Kritsman’s closest ally on the agrarian front and his successor at Gosplan, Aron Gaister, moved into Apt. 167 with his wife, Rakhil (an economist at the People’s Commissariat of Heavy Industry); their two daughters; and their maid, Natalia Ovchinnikova. A third daughter, named after Kuibyshev, was born in 1936. Gaister’s fellow delegates to the Planned Economy Conference in Amsterdam and fellow Kritsman protégés, Ivan Kraval and Solomon Ronin, moved in at the same time (into Apts. 190 and 55, respectively).20
Kritsman, as he wrote in one of his letters to Stalin, had been “an opponent of all oppositions and deviations within our Party since the middle of 1918.” The recently repentant deviationists were also made welcome.
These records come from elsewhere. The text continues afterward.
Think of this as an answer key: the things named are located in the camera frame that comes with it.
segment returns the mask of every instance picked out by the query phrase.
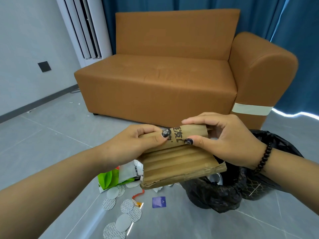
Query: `corrugated cardboard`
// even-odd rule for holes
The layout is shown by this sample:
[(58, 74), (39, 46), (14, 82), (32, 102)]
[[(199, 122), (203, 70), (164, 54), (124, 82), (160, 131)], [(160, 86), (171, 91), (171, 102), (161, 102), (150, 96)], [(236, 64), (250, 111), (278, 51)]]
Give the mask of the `corrugated cardboard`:
[[(184, 143), (184, 139), (190, 135), (207, 137), (205, 125), (183, 125), (171, 128), (171, 132), (165, 144), (146, 151), (138, 158), (144, 165), (142, 189), (153, 189), (227, 170), (225, 162), (219, 164), (211, 153)], [(142, 136), (149, 137), (157, 133)]]

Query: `hand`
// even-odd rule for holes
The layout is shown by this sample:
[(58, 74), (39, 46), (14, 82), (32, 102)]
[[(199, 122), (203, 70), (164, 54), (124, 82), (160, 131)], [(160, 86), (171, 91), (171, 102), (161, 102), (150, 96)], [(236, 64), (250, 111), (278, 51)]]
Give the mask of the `hand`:
[(211, 125), (210, 137), (189, 136), (193, 145), (211, 152), (233, 165), (255, 169), (263, 156), (266, 145), (259, 141), (236, 115), (204, 112), (182, 121), (182, 124)]
[(136, 159), (147, 149), (163, 144), (168, 139), (165, 130), (163, 135), (139, 138), (142, 134), (157, 131), (162, 131), (162, 129), (149, 124), (130, 125), (109, 141), (97, 146), (104, 172)]

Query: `sofa backrest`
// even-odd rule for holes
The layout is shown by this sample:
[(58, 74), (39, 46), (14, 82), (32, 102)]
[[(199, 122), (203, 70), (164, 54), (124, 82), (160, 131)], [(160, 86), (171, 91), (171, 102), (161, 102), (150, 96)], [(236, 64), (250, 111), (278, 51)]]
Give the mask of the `sofa backrest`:
[(116, 53), (228, 60), (239, 9), (116, 13)]

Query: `air conditioner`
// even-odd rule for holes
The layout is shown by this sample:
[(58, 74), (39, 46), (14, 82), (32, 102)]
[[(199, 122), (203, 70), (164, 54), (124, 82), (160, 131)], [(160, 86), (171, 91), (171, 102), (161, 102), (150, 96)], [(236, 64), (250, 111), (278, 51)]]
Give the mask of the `air conditioner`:
[(112, 55), (101, 0), (57, 0), (81, 67)]

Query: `baseboard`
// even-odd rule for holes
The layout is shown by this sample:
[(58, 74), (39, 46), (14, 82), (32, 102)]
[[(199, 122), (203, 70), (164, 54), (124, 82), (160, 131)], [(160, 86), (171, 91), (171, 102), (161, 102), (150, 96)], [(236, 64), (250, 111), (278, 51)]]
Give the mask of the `baseboard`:
[(34, 108), (36, 108), (38, 106), (41, 106), (41, 105), (43, 105), (43, 104), (45, 104), (45, 103), (47, 103), (49, 101), (52, 101), (52, 100), (54, 100), (54, 99), (56, 99), (56, 98), (58, 98), (60, 96), (63, 96), (63, 95), (65, 95), (65, 94), (67, 94), (67, 93), (69, 93), (69, 92), (71, 92), (71, 91), (73, 91), (75, 89), (78, 89), (78, 88), (79, 88), (78, 84), (72, 85), (69, 88), (63, 89), (63, 90), (58, 91), (58, 92), (56, 92), (56, 93), (54, 93), (52, 95), (46, 96), (46, 97), (44, 97), (44, 98), (42, 98), (40, 100), (37, 100), (35, 102), (32, 102), (32, 103), (27, 104), (25, 106), (22, 106), (22, 107), (20, 107), (18, 109), (15, 109), (15, 110), (13, 110), (11, 112), (3, 114), (2, 116), (0, 116), (0, 123), (5, 122), (7, 120), (10, 120), (11, 118), (14, 118), (14, 117), (16, 117), (18, 115), (21, 115), (22, 113), (25, 113), (25, 112), (27, 112), (29, 110), (32, 110), (32, 109), (34, 109)]

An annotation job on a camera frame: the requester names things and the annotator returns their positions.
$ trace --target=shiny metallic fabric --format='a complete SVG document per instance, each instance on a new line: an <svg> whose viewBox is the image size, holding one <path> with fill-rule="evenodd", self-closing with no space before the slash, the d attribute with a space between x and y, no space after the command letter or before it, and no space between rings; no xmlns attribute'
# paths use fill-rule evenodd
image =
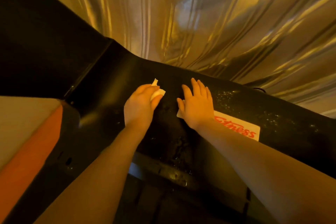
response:
<svg viewBox="0 0 336 224"><path fill-rule="evenodd" d="M142 58L336 116L336 0L79 2L94 28Z"/></svg>

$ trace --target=white tissue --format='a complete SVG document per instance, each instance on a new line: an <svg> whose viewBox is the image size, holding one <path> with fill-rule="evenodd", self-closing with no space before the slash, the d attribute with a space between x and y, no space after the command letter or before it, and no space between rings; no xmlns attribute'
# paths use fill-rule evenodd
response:
<svg viewBox="0 0 336 224"><path fill-rule="evenodd" d="M152 86L157 86L158 85L158 80L155 78L155 80L154 80L154 82L152 83ZM164 90L162 90L162 89L158 89L157 91L155 91L154 93L153 93L153 95L150 97L150 100L152 101L152 99L153 98L155 98L156 96L158 96L158 95L165 95L165 91Z"/></svg>

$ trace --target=screw hole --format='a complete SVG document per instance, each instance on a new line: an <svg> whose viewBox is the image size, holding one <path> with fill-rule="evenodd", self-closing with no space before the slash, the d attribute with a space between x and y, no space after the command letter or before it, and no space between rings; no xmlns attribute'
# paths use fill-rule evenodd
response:
<svg viewBox="0 0 336 224"><path fill-rule="evenodd" d="M68 160L65 162L65 164L68 166L68 165L71 164L71 162L72 162L72 158L70 157L70 158L68 158Z"/></svg>
<svg viewBox="0 0 336 224"><path fill-rule="evenodd" d="M63 152L61 151L61 153L58 155L57 159L60 159L60 157L62 156Z"/></svg>

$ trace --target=left hand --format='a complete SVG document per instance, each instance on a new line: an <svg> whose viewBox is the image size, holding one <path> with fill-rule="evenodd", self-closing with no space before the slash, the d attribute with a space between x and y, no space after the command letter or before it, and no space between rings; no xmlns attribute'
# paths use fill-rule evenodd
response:
<svg viewBox="0 0 336 224"><path fill-rule="evenodd" d="M160 86L141 85L126 101L124 106L125 127L133 127L146 133L153 119L153 112L162 95L151 101L151 96Z"/></svg>

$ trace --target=right hand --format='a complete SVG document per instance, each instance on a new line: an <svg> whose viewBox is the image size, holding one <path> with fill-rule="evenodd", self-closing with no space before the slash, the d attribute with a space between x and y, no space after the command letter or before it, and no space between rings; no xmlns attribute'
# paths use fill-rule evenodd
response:
<svg viewBox="0 0 336 224"><path fill-rule="evenodd" d="M185 122L197 131L202 124L214 120L214 110L209 88L194 78L191 79L191 84L194 95L187 85L182 85L185 103L180 98L177 103Z"/></svg>
Karl Radek resumed his role as a propagandist and diplomatic negotiator (visiting his mother during a trip to Poland in 1933) and moved into Apt. 20 with his wife, daughter, a poodle named Devil, and Larisa Reisner’s portrait. The first book he published after the move was about engineers accused of wrecking (“they could not struggle against us face to face, they could only do it by hiding in our institutions and attacking us from behind, like vipers”).21
Radek’s fellow oppositionist (and prosecutor at Filipp Mironov’s trial), Ivar Smilga, was readmitted to the Party, appointed deputy chairman of the State Planning Agency (as head of planning coordination), and given a six-room apartment (Apt. 230) in the House of Government, where he lived with his wife; two daughters; the daughters’ nanny; Nina Delibash, the wife of his exiled friend Aleksandr Ioselevich; and an Estonian woman, who, according to Smilga’s daughter Tatiana, had nowhere else to live.22
Aron Gaister (Courtesy of Inna Gaister)
Rakhil Gaister with daughter Inna (Courtesy of Inna Gaister)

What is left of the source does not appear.